Dengan kata lain organisasi sebagai bentuk perwujudan hakekat sosial manusia, terbentuk karena sejumlah individu yang memiliki kepentingan yang sama, bersepakat untuk bekerja sama dalam mencapai tujuan /cita-cita yang sama. Kepentingan manusia sangat banyak jenisnya dan menyentuh seluruh aspek kehidupanya. Salah satu kepentingan tersebut berkenan dengan aspek kehidupan sosial ekonomi, yang mendorong manusia membentuk organisasi kerja untuk memperoleh penghasilan guna memenuhi kebutuhannya. Di antara organisasi itu yang dominan dalam kehidpan masarakat moderen di sebut perusahaan atau badan usaha. Di dalam organisasi itu setiap manusia yang menjadi anggotanya, selalu berharap dan berusaha untuk dapat mewujudkan seluruh hakekat kemanusiaanya

3. Hakikat Moralitas
Pada hakekatnya setiap manusia sebagai individu maka didalam beraktifitas didalam masyarakat menginginkan untuk hidup secara harmonis bersama individu yang lain. Suatu hal yang tidak bisa dipungkiri manusia sebagai ciptaan Tuhan YME yang memiliki hakekat moralitas berupa kecenderungan pada norma- norma dan nilai-nilai, yang memungkinkan hidup sesuai dengan harkat dan martabatnya sebagai manusia. Kecenderungan pada norma-norma inilah yang mendasari kemampuan manusia untuk mengenali batas-batas yang harus dihormati dan di wujudkannya untuk dapat hidup bersama di dalam masarakat, termasuk juga dalam bentuk organisasi. Norma-norma tersebut berkembang dari waktu ke waktu.Usaha untuk mencari norma sering mencapai tertinggi dan absolut bahkan ada diantara menjadi suatu kepercayaan yang secara turun temurun diwariskan pada generasi berikut sehingga menjadi agama nenek moyangnya. Namun ada pula kelompok lain memperoleh norma bukan karena usaha pencaharian, tetapi keran petunjuk sang pencipta alam semesta melalui para Nabi dan Rasul. Norma-norma inilah sengat besar pengaruhnya dalam aktifitas manusia dan kemanusiaan didalam mewujudkan eksistensinya baik dalam hakekat individu maupun sosialitasnya di dalam berbangsa dan bernegara sebagai perwujudan suatu organisasi.
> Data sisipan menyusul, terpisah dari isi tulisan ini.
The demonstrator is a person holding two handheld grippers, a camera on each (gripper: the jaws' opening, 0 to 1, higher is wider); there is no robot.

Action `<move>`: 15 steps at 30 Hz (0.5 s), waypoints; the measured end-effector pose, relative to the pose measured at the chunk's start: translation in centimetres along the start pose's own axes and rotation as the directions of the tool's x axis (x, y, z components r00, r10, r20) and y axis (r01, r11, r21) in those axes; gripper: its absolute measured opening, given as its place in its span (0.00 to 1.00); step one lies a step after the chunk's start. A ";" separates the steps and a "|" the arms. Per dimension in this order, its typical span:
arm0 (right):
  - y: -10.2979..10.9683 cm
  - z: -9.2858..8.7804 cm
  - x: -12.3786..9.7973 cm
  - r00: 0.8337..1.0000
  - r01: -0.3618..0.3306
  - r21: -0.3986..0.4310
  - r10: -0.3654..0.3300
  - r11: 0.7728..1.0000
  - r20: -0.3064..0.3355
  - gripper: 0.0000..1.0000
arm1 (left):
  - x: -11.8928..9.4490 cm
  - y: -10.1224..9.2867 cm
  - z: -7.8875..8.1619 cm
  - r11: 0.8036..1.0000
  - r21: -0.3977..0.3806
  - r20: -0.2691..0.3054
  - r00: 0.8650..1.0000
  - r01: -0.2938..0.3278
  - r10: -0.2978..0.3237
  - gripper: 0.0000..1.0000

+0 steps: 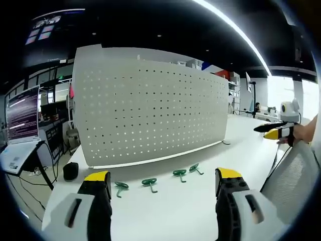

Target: Insert the hook assembly into the mounting plate slot until the hook locks in place.

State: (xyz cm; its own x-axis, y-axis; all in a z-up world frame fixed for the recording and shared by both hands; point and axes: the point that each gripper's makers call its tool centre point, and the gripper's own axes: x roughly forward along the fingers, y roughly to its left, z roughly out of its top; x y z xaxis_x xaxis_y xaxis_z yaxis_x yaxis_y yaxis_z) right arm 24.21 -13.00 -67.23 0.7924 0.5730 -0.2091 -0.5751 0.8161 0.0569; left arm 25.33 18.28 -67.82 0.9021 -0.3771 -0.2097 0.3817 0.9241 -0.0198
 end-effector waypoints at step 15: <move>0.1 0.1 -0.1 1.000 -0.006 0.016 0.005 1.000 0.006 0.65 | 0.0 -0.1 0.0 1.000 -0.006 0.000 1.000 0.006 -0.006 0.87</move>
State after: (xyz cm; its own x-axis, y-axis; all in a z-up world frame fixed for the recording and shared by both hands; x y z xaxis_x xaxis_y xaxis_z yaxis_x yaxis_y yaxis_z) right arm 24.14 -12.94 -67.10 0.7904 0.5779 -0.2029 -0.5763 0.8139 0.0733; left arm 25.27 18.19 -67.79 0.8997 -0.3829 -0.2094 0.3861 0.9221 -0.0269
4. Manusia Sebagai Makhluk Individu
Berbagai cabang ilmu-ilmu sosial memberi petunjuk bahwa manusia, disamping sebagai insan ekonomi dan insan sosial, juga tetap merupakan individu dengan jati diri yang khas. Prinsip tersebut berarti antara lain bahwa untuk dapat memperlakukan seseorang secara tepat, perlu pemahaman tentang apa yang disebut sebagai variabel bebas yang membuat seseorang itu sebagai insan dengan karakteristik yang khas sifatnya.
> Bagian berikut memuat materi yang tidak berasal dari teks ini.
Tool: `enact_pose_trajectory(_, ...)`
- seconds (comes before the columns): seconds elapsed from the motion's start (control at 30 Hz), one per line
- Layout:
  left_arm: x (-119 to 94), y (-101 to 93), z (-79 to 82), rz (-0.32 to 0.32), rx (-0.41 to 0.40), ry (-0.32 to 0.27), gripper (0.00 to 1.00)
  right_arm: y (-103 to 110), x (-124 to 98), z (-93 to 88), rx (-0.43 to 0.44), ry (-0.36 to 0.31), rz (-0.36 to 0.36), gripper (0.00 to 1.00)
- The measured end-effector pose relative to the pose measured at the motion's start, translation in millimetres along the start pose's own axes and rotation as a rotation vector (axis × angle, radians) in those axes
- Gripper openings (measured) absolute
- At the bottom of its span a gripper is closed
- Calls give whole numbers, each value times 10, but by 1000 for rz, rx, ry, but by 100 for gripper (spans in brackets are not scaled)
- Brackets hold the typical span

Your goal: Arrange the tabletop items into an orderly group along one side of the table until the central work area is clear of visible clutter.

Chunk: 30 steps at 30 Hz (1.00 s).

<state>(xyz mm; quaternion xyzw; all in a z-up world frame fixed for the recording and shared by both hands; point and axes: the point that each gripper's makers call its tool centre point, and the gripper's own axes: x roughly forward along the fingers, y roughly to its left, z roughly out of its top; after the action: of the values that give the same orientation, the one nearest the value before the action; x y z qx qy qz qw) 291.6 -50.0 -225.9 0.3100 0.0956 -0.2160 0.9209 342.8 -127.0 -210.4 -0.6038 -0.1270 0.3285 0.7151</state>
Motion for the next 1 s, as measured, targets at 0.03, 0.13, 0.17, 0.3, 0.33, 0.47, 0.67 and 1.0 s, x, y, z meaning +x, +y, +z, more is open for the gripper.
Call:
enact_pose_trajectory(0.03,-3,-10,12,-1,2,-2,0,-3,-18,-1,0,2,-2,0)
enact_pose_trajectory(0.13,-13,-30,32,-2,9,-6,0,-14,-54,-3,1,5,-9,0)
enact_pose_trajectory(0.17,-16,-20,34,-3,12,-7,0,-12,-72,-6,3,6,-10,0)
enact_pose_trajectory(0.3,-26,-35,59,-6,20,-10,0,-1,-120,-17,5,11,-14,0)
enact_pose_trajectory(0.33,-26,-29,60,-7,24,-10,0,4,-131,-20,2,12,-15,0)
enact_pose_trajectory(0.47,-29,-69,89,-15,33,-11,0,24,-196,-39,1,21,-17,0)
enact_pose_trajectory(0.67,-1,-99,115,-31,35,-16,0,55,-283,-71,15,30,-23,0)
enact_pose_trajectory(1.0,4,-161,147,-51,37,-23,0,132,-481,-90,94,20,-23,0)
Pemahaman demikian sangat penting apabila dikaitkan dengan usaha seseorang pimpinan untuk dapat meramalkan perilaku para bawahannya dan dengan demikian menjadikannya sebagai anggota organisasi yang mampu memberikan sumbangsih yang diharapkan daripadanya. Kemampuan seperti itu merupakan refleksi efektivitas kepemimpinannya.

B. Pengertian Organisasi
Agar kita dapat menelaah masalah-masalah yang dihadapi oleh organisasi baik pemerintah maupun swasta, dirasa perlu menelaah kembali apa yang dimaksud dengan organisasi. Untuk menjawab pertanyaan tersebut, berikut disajikan defenisi-defenisi organisasi yang dikemukakan oleh para ahli.
a. Chester I. Barnad, (1938): “Organization as a system of cooperatives of two or more persons” (Organisasi adalah sistem kerjasama antara dua orang atau lebih.
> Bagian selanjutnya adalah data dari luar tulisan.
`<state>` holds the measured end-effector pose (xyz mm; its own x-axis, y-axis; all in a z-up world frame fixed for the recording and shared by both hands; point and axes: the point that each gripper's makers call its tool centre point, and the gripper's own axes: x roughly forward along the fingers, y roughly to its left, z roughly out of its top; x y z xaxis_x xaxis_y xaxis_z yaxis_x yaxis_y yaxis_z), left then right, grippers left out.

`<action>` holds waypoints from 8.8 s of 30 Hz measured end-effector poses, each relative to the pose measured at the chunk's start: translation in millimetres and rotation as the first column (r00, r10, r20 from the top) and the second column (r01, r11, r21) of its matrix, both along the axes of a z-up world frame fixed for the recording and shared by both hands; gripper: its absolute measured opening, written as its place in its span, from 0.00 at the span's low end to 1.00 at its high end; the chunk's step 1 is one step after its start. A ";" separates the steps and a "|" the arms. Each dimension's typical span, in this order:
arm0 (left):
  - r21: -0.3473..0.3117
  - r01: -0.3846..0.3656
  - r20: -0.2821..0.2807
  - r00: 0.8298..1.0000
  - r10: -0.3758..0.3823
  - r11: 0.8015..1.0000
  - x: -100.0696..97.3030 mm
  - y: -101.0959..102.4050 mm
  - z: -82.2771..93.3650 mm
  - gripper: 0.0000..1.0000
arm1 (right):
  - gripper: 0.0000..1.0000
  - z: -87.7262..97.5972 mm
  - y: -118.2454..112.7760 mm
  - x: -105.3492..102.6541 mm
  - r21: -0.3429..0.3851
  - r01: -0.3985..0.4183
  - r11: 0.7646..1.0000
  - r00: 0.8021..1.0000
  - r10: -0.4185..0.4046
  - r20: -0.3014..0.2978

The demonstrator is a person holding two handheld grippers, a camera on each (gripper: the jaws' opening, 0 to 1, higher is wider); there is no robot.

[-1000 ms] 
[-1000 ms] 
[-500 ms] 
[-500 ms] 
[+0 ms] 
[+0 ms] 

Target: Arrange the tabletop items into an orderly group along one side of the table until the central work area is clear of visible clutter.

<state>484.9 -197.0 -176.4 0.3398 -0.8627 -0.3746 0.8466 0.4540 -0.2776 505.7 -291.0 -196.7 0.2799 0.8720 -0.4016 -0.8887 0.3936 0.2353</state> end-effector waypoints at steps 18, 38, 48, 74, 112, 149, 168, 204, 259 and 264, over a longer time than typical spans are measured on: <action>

b. Edwin B. Flippo menyatakan bahwa: organisasi adalah sistem hubungan antara sumebr daya (among rsources) yang memungkikankan pencapaian sasaran.
c. James D. Mooney berpendapat bahwa: “Organization is the form of every human association for the attainment of coomon purpose” (Organisasi adalah setiap bentuk kerjasama untuk pencapaian tujuan bersama. (dalam Djatmiko, 2003:2).
d. Gitosudarmo (2000:1), mengemukakan pengertian organisasi adalah suatu sistem yang terdiri dari pola aktivitas kerjasama yang dilakukan secara teratur dan berulang-ulang oleh sekolmpok orang untuk mencapai suatu tujuan
e. Nawawi, (2000:8), menyatakan pendapatnya tentang pengertian organisasi dari dua segi yaitu pengerian organisasi secara statis dan dinamis yaitu :
1) Pengertian Statis: Organisasi adalah wadah berhimpun sejumlah manuuusia karena memiliki kepentingan yang sama. Statis dalam artui bahwa setiap orgnisasi memiliki struktur yang cenderung tidak berubah-ubah disamping itu posisi, status dan jabatan juga cenderungt permanen.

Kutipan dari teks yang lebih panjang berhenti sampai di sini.